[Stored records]

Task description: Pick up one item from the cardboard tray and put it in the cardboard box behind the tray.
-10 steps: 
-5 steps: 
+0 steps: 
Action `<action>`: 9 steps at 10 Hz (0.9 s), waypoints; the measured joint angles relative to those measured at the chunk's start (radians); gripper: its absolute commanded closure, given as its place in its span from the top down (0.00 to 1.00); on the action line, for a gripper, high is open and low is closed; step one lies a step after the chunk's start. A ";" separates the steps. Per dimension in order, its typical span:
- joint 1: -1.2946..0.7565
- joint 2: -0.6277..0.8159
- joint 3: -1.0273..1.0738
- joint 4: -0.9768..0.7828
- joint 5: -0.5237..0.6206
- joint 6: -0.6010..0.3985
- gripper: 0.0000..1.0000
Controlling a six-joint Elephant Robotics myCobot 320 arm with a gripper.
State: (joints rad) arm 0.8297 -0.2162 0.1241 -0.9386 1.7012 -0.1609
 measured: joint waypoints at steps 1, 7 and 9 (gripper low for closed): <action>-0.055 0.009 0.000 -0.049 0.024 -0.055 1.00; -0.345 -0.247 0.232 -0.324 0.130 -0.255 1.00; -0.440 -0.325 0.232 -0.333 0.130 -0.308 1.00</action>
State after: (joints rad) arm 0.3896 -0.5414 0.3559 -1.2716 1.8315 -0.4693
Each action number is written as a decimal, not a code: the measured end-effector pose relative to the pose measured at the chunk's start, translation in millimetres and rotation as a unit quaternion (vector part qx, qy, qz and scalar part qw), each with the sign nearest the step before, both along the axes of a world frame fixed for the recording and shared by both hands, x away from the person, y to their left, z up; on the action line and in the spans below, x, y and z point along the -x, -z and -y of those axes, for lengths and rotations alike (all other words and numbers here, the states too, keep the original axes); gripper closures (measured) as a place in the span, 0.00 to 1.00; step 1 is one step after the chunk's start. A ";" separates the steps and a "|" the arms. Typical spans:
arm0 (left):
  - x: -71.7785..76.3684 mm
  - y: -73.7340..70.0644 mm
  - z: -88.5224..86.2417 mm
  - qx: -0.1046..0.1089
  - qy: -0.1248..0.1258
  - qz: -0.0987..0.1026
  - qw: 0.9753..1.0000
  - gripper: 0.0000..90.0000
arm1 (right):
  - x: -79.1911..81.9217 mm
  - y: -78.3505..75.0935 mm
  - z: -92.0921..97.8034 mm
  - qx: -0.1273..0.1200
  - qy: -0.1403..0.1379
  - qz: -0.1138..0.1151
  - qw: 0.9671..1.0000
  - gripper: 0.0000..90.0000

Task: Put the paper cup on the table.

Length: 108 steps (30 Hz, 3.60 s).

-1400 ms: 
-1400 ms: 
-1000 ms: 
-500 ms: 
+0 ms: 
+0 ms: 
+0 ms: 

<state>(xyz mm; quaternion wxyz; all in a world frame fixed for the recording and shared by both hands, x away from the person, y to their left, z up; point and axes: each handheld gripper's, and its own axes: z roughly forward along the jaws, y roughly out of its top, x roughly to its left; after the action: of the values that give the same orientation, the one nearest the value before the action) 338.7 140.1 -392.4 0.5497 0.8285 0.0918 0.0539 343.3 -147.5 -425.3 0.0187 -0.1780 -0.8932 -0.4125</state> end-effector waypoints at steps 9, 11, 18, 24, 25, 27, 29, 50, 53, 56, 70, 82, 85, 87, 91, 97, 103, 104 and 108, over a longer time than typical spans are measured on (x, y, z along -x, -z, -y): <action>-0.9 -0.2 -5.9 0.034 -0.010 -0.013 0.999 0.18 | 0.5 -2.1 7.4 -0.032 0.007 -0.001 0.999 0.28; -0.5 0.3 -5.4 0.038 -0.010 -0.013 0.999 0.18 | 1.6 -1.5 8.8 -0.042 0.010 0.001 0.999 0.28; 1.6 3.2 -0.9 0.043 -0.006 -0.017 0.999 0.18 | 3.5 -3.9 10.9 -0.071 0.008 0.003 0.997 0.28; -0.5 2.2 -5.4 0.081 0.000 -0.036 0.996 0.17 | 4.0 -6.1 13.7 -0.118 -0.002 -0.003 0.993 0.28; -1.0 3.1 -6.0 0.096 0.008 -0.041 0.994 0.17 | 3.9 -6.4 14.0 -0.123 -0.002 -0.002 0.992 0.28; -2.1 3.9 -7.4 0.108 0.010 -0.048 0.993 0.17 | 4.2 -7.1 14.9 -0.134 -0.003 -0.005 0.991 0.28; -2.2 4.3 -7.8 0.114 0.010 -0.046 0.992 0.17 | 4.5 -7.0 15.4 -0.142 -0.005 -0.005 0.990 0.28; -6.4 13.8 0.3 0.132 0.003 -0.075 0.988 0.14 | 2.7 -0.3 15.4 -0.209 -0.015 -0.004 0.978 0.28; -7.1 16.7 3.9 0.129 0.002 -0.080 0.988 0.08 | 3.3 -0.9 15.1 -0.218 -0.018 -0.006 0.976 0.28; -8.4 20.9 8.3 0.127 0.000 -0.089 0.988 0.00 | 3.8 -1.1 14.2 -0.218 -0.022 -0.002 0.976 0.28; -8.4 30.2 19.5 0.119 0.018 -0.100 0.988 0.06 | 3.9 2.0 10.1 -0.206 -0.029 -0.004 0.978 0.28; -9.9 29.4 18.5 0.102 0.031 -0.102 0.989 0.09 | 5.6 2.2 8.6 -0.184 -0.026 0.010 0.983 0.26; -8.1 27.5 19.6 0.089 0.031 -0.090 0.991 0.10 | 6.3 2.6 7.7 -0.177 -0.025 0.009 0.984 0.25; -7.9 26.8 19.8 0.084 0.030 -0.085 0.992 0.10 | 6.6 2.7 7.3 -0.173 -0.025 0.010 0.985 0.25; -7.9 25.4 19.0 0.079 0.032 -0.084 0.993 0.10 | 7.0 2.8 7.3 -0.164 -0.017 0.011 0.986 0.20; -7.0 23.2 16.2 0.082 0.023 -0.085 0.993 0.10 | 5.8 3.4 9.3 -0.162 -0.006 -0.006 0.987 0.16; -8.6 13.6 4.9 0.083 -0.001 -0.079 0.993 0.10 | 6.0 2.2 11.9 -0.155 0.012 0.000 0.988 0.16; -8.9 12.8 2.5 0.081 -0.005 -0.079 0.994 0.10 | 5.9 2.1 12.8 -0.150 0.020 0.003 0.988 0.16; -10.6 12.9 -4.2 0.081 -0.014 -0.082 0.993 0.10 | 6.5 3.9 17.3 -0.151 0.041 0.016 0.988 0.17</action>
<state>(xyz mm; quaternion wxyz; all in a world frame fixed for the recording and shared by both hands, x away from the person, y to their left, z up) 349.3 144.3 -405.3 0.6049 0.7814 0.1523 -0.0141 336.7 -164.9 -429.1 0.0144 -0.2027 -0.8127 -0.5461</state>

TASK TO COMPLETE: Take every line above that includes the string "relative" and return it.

FINISHED TASK:
Action `<action>`: 9 steps at 10 Hz (0.9 s), waypoints; the measured joint angles relative to those measured at the chunk's start (radians); gripper: its absolute commanded closure, given as its place in its span from the top down (0.00 to 1.00); on the action line, for a gripper, high is open and low is closed; step one lies a step after the chunk's start. A ";" separates the steps. Per dimension in order, its typical span:
Each action number is written as a decimal, not a code: the measured end-effector pose relative to the pose measured at the chunk's start, translation in millimetres and rotation as a unit quaternion (vector part qx, qy, qz and scalar part qw), each with the sign nearest the step before, both along the axes of a world frame fixed for the recording and shared by both hands, x away from the person, y to their left, z up; on the action line and in the spans below, x, y and z point along the -x, -z and -y of those axes, for lengths and rotations alike (all other words and numbers here, the states too, keep the original axes); gripper closures (measured) as a place in the span, 0.00 to 1.00; step 1 is one step after the chunk's start. A ";" separates the steps and a "|" the arms. Typical spans:

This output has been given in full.